1. Parse the input split the lines into the test value and the numbers on which we will operate
2. Find the equations that can be made valid with the different operators (`*`, `+` and/or `||`).
3. Sum the test values of the equations that are possibly true

### Parsing

Each line of the input contains a test value, followed by a colon and a space (`: `) and a list of numbers seperated by
a space. Our parser iterates over the lines, extracts the test values and a list of numbers from each line.
Since we will be summing potentially a lot of numbers, we use a `Long` and not an `Int`.

```scala
def parse(input: String): Seq[(Long, List[Long])] =
input
.linesIterator
.map:
case s"$testValue: $numbers" => (testValue.toLong, numbers.split(" ").map(_.toLong).toList)
.toSeq
```

### Part 1
To find the equations that could possibly be true we iterate over the equations and check each of them using a recursive
`checkEquation` function.
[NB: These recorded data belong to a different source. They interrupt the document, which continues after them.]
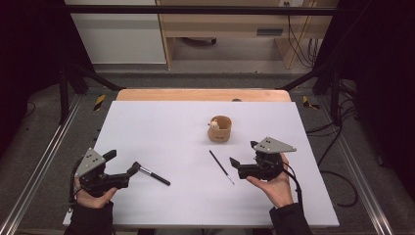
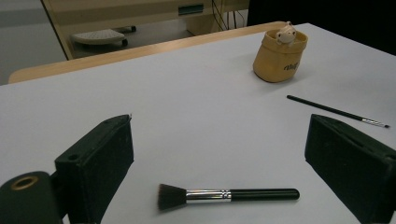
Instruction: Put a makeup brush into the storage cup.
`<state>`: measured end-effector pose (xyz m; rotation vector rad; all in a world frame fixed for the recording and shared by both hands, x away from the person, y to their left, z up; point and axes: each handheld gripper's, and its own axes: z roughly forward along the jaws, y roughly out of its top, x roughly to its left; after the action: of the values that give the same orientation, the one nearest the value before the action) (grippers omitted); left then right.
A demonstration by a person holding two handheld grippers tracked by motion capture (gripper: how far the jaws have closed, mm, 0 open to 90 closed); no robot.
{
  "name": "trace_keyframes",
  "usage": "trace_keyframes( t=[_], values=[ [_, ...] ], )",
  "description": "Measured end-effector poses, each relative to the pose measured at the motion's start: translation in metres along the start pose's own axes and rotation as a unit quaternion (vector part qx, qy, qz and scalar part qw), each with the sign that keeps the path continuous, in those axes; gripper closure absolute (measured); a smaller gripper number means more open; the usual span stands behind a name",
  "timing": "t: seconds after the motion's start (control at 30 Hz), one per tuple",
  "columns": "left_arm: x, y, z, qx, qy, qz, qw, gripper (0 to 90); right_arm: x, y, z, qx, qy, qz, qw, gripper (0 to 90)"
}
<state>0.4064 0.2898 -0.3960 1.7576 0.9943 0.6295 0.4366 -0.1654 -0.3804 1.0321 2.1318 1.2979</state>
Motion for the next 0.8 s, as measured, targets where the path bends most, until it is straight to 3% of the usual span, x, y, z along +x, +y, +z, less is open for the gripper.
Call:
trace_keyframes(
  t=[0.47,0.8],
  values=[
    [0.0,0.0,0.0,0.001,-0.001,0.0,1.0,7.2,0.015,0.008,0.038,0.059,0.004,-0.012,0.9982,16.4],
    [-0.001,-0.001,0.002,0.008,-0.001,0.005,1.0,7.2,0.018,0.006,0.065,0.107,-0.007,-0.027,0.9938,20.5]
  ],
)
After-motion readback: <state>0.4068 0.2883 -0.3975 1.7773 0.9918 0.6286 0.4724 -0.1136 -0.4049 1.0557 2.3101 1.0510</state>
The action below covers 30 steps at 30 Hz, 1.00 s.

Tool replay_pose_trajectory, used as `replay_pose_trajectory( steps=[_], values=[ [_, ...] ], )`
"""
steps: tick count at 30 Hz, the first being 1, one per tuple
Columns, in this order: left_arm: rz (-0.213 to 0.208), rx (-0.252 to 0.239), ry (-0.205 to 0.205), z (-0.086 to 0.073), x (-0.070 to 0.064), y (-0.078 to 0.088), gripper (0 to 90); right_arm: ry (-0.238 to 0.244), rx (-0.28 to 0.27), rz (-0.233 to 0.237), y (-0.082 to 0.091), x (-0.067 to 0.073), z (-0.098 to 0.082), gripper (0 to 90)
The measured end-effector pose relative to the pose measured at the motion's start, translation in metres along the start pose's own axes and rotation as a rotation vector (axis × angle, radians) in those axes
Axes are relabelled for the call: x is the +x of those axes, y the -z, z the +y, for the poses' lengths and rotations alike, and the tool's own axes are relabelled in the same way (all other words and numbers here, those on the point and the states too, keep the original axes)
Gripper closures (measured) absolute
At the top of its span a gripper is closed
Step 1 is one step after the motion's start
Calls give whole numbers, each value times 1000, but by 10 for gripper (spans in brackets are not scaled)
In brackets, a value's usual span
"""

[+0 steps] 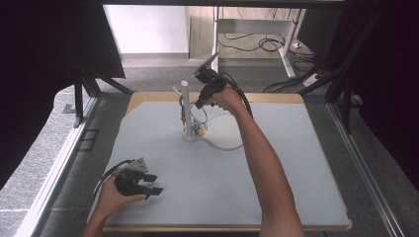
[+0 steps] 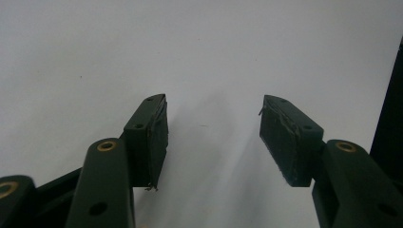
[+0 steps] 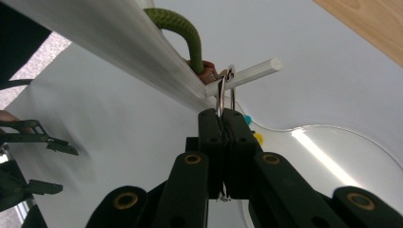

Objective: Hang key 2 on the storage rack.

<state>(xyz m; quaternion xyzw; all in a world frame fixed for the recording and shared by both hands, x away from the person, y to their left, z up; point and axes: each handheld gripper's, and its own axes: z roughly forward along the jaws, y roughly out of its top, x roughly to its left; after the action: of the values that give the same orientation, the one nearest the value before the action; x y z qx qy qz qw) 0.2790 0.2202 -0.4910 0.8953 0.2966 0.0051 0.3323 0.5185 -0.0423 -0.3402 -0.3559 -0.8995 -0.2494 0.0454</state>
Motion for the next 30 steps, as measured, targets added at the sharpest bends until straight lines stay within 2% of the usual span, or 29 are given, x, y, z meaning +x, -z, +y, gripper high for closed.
replay_pose_trajectory(
  steps=[5, 11, 17, 20, 24, 30],
  values=[
    [2, -5, 1, 0, -1, -1, 432, -8, -15, 25, -5, 2, -5, 870],
    [7, -17, 2, 0, -1, 0, 437, 9, -7, 24, -9, 4, -10, 850],
    [12, -24, 4, 0, 0, 2, 442, 8, -35, 22, -3, 4, -15, 802],
    [16, -23, 9, 1, 0, 2, 441, 10, -44, 22, 2, 3, -19, 760],
    [22, -26, 14, 1, 1, 1, 440, 22, -70, 8, 13, 2, -30, 643],
    [26, -22, 22, 1, 0, 0, 434, 13, -144, -17, 30, -2, -62, 515]
  ],
)
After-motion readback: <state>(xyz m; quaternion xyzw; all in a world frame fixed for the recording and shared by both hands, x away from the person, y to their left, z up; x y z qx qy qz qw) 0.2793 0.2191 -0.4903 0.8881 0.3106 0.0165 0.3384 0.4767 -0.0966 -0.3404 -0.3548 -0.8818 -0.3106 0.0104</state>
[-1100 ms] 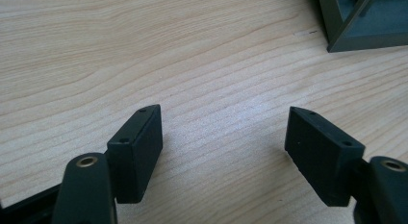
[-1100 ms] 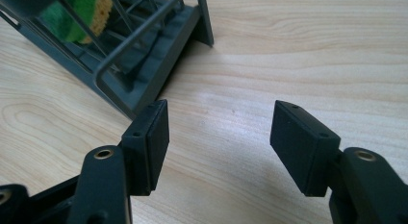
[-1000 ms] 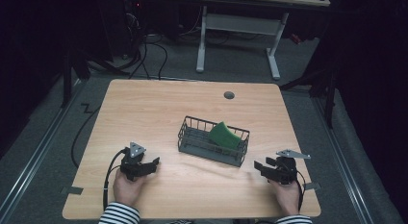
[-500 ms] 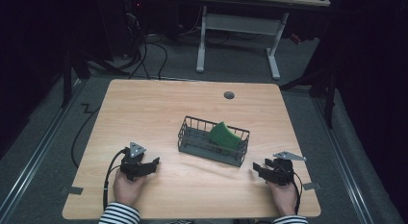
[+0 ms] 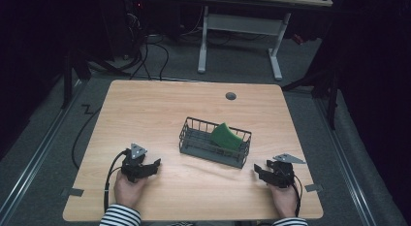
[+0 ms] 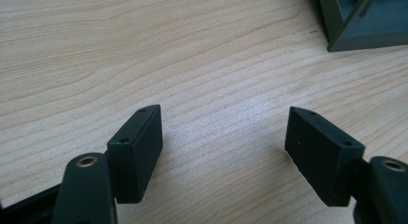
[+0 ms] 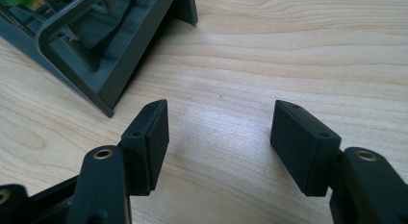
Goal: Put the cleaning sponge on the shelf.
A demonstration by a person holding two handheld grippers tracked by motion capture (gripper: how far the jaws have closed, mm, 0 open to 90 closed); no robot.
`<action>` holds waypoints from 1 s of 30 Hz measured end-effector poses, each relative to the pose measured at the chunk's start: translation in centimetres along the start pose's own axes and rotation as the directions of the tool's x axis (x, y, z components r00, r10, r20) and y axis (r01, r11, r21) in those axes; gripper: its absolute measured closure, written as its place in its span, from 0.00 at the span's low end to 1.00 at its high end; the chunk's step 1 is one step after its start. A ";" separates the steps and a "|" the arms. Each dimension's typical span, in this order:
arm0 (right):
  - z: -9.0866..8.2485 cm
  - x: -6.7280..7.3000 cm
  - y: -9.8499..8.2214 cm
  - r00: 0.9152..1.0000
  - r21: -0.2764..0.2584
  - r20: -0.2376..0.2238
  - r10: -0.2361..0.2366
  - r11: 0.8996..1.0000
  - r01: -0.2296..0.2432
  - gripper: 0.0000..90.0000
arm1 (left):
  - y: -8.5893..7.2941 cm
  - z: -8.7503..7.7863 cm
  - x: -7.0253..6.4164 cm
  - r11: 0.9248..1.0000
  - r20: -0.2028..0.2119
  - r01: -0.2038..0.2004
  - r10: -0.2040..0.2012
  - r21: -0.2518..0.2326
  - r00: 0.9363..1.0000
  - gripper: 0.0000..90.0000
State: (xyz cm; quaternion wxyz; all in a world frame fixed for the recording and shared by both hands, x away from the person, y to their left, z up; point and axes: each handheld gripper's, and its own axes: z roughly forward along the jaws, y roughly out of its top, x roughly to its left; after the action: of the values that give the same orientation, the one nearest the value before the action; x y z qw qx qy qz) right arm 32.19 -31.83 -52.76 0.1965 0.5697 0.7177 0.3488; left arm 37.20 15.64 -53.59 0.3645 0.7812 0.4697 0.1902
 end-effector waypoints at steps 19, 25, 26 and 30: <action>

Its input is the test value and the list of numbers and its return value is a boolean.
In each iteration we have two choices, either we use the `*` operator, or we use the `+` operator.
We apply the operator on the first two numbers in the list, and then we call `checkEquation` again with the result of the
operation concatenated with the remaining numbers. So, the first number in the list serves as the accumulator.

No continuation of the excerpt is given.